■ ABOUT THIS EXERCISE:
Copy out all the entries below, word for word.

===== DATASET ENTRIES =====

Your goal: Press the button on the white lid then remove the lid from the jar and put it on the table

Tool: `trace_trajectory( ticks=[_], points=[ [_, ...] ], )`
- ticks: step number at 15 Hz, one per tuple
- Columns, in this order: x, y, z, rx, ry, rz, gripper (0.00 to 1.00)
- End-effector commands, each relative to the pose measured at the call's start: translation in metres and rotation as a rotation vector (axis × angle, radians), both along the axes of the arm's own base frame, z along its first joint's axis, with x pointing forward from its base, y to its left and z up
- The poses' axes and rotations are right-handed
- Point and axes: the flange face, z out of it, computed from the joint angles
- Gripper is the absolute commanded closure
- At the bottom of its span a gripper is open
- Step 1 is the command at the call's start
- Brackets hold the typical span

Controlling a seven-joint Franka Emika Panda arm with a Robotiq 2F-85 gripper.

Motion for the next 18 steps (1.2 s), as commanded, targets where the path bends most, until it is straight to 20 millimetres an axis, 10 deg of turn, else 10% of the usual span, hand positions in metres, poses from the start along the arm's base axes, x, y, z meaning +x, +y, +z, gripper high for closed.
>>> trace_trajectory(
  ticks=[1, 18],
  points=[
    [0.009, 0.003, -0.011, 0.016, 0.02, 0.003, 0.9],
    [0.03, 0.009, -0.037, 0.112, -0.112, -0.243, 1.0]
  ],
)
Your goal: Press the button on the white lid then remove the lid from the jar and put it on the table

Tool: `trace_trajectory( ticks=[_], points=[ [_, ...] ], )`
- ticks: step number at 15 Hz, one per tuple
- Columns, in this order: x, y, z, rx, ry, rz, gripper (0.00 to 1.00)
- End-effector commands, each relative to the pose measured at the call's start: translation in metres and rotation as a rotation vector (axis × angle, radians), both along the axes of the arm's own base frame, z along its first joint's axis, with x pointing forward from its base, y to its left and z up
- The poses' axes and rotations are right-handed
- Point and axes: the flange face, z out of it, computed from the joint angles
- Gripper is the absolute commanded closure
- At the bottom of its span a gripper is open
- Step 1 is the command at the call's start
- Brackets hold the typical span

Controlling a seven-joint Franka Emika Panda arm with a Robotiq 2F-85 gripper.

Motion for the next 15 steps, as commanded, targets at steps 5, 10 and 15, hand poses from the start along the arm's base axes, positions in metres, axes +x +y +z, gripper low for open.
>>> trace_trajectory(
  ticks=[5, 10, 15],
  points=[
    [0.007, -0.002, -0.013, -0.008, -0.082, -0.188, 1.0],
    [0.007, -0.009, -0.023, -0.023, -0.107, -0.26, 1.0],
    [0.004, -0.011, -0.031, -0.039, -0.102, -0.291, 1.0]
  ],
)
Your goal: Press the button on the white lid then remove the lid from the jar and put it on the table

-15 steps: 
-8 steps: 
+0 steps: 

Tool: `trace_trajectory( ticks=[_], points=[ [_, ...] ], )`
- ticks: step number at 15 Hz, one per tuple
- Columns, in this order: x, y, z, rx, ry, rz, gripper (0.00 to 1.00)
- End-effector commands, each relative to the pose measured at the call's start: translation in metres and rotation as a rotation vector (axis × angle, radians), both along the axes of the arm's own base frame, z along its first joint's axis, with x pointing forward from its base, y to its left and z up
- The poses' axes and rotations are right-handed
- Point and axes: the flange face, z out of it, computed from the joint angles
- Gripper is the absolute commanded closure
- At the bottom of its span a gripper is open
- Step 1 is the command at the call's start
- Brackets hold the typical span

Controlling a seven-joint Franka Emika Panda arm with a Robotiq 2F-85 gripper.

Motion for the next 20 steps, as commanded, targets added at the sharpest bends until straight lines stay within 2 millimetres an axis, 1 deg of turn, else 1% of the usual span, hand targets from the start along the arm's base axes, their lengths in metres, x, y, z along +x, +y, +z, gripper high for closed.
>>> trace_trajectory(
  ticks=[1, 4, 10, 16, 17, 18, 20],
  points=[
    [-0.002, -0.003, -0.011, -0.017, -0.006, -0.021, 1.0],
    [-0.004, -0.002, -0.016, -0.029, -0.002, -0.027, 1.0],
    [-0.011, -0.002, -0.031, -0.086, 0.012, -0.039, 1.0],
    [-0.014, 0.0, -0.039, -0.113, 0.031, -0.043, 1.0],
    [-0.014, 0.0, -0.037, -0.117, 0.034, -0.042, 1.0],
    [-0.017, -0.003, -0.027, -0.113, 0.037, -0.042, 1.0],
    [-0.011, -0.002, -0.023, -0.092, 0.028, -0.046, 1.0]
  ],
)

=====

■ RESPONSE TO THIS TASK:
Your goal: Press the button on the white lid then remove the lid from the jar and put it on the table

Tool: `trace_trajectory( ticks=[_], points=[ [_, ...] ], )`
- ticks: step number at 15 Hz, one per tuple
- Columns, in this order: x, y, z, rx, ry, rz, gripper (0.00 to 1.00)
- End-effector commands, each relative to the pose measured at the call's start: translation in metres and rotation as a rotation vector (axis × angle, radians), both along the axes of the arm's own base frame, z along its first joint's axis, with x pointing forward from its base, y to its left and z up
- The poses' axes and rotations are right-handed
- Point and axes: the flange face, z out of it, computed from the joint angles
- Gripper is the absolute commanded closure
- At the bottom of its span a gripper is open
- Step 1 is the command at the call's start
- Brackets hold the typical span

Controlling a seven-joint Franka Emika Panda arm with a Robotiq 2F-85 gripper.

Motion for the next 18 steps (1.2 s), as commanded, targets where the path bends most, until it is straight to 20 millimetres an axis, 10 deg of turn, else 10% of the usual span, hand positions in metres, poses from the start along the arm's base axes, x, y, z meaning +x, +y, +z, gripper high for closed.
>>> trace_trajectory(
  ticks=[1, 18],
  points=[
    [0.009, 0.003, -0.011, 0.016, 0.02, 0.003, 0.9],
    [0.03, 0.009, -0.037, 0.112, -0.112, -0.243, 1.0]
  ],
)
Your goal: Press the button on the white lid then remove the lid from the jar and put it on the table

Tool: `trace_trajectory( ticks=[_], points=[ [_, ...] ], )`
- ticks: step number at 15 Hz, one per tuple
- Columns, in this order: x, y, z, rx, ry, rz, gripper (0.00 to 1.00)
- End-effector commands, each relative to the pose measured at the call's start: translation in metres and rotation as a rotation vector (axis × angle, radians), both along the axes of the arm's own base frame, z along its first joint's axis, with x pointing forward from its base, y to its left and z up
- The poses' axes and rotations are right-handed
- Point and axes: the flange face, z out of it, computed from the joint angles
- Gripper is the absolute commanded closure
- At the bottom of its span a gripper is open
- Step 1 is the command at the call's start
- Brackets hold the typical span

Controlling a seven-joint Franka Emika Panda arm with a Robotiq 2F-85 gripper.

Motion for the next 15 steps, as commanded, targets at steps 5, 10 and 15, hand poses from the start along the arm's base axes, positions in metres, axes +x +y +z, gripper low for open.
>>> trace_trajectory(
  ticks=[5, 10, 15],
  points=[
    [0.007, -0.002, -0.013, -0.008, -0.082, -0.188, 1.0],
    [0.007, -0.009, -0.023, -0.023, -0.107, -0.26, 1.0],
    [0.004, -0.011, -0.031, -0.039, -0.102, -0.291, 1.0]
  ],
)
Your goal: Press the button on the white lid then remove the lid from the jar and put it on the table

-15 steps: 
-8 steps: 
+0 steps: 

Tool: `trace_trajectory( ticks=[_], points=[ [_, ...] ], )`
- ticks: step number at 15 Hz, one per tuple
- Columns, in this order: x, y, z, rx, ry, rz, gripper (0.00 to 1.00)
- End-effector commands, each relative to the pose measured at the call's start: translation in metres and rotation as a rotation vector (axis × angle, radians), both along the axes of the arm's own base frame, z along its first joint's axis, with x pointing forward from its base, y to its left and z up
- The poses' axes and rotations are right-handed
- Point and axes: the flange face, z out of it, computed from the joint angles
- Gripper is the absolute commanded closure
- At the bottom of its span a gripper is open
- Step 1 is the command at the call's start
- Brackets hold the typical span

Controlling a seven-joint Franka Emika Panda arm with a Robotiq 2F-85 gripper.

Motion for the next 20 steps, as commanded, targets added at the sharpest bends until straight lines stay within 2 millimetres an axis, 1 deg of turn, else 1% of the usual span, hand targets from the start along the arm's base axes, their lengths in metres, x, y, z along +x, +y, +z, gripper high for closed.
>>> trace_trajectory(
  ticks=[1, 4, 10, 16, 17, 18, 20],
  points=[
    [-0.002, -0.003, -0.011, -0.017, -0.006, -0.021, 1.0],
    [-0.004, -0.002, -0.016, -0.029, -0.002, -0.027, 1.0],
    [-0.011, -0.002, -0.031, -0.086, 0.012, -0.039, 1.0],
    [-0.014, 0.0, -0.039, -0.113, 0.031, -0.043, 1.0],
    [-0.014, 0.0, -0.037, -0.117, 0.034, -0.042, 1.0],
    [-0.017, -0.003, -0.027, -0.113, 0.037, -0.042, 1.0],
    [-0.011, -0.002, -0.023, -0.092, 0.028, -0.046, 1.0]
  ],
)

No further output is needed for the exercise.